> Task instructions
Set down precisely the lines from the line with "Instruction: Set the" through the end of the material, inclusive, and no pictures.

-------- Data shown

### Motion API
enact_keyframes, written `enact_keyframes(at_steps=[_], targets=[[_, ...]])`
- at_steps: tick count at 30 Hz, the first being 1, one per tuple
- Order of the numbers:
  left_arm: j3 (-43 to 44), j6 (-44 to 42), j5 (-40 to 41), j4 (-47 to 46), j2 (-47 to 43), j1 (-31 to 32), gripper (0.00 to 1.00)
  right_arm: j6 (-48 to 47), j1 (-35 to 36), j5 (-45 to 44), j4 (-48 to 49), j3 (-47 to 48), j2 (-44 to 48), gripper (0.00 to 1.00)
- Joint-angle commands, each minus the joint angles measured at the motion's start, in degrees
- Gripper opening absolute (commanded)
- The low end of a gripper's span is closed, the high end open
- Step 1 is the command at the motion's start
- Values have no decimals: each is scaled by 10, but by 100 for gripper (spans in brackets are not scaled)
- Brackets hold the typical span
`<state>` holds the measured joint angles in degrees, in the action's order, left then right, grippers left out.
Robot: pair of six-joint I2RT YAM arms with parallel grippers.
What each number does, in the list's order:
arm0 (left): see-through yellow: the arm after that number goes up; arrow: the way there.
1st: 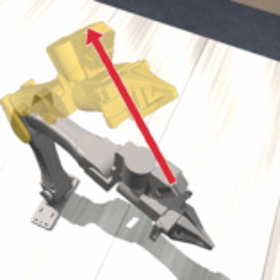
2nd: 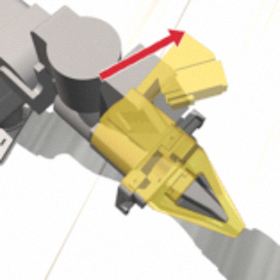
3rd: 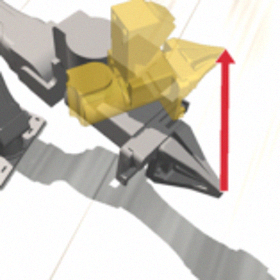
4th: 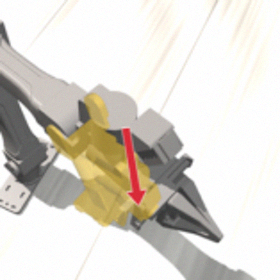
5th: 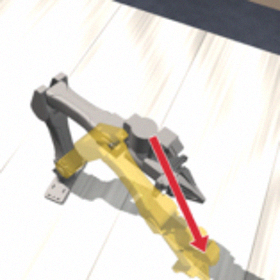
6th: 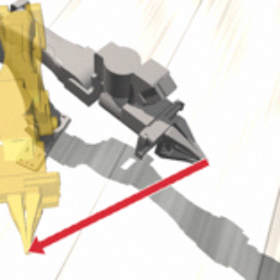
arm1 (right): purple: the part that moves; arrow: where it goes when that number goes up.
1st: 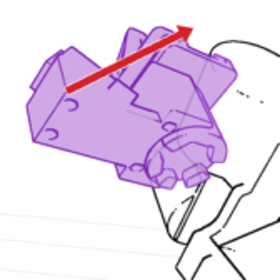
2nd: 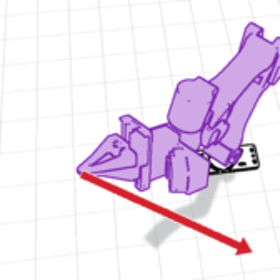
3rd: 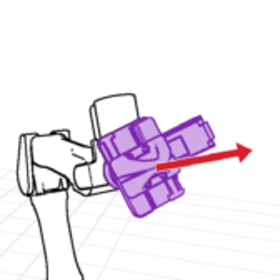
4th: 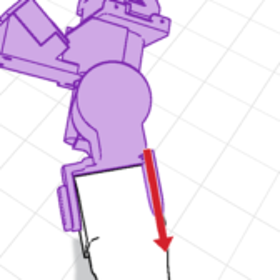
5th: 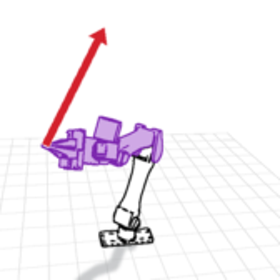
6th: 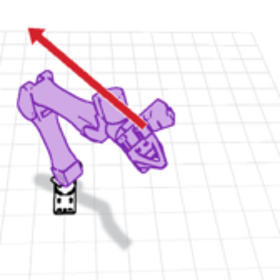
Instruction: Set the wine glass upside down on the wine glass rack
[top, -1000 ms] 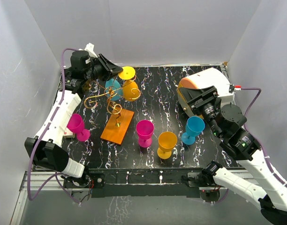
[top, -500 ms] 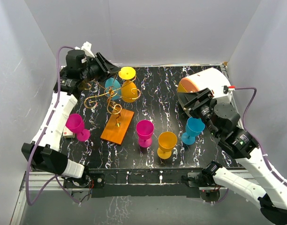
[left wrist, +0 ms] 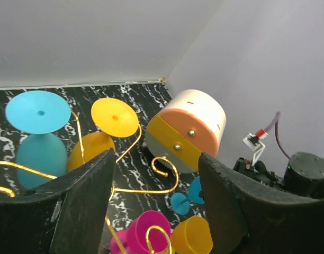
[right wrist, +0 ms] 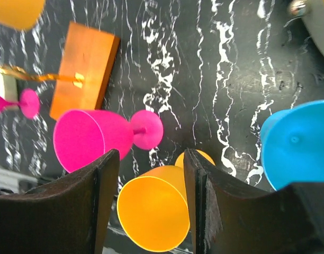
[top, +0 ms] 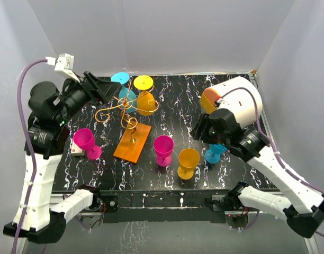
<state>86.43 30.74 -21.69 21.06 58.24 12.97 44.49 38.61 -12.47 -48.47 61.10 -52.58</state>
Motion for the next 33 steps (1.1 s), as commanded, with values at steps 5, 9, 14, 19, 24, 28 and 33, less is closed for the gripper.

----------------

> Finished exercise
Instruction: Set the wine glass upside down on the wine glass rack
[top, -1000 ms] 
[top, -500 ms] 
[left wrist, +0 ms] 
[right wrist, +0 ms] 
[top, +0 ms] 
<state>86.43 30.74 -21.69 21.06 58.24 12.97 44.49 38.61 -12.47 -48.47 61.10 -52.58</state>
Motion for the next 33 steps (1.1 s), as commanded, with values at steps 5, 9, 14, 19, 24, 28 and 33, less is closed for the gripper.

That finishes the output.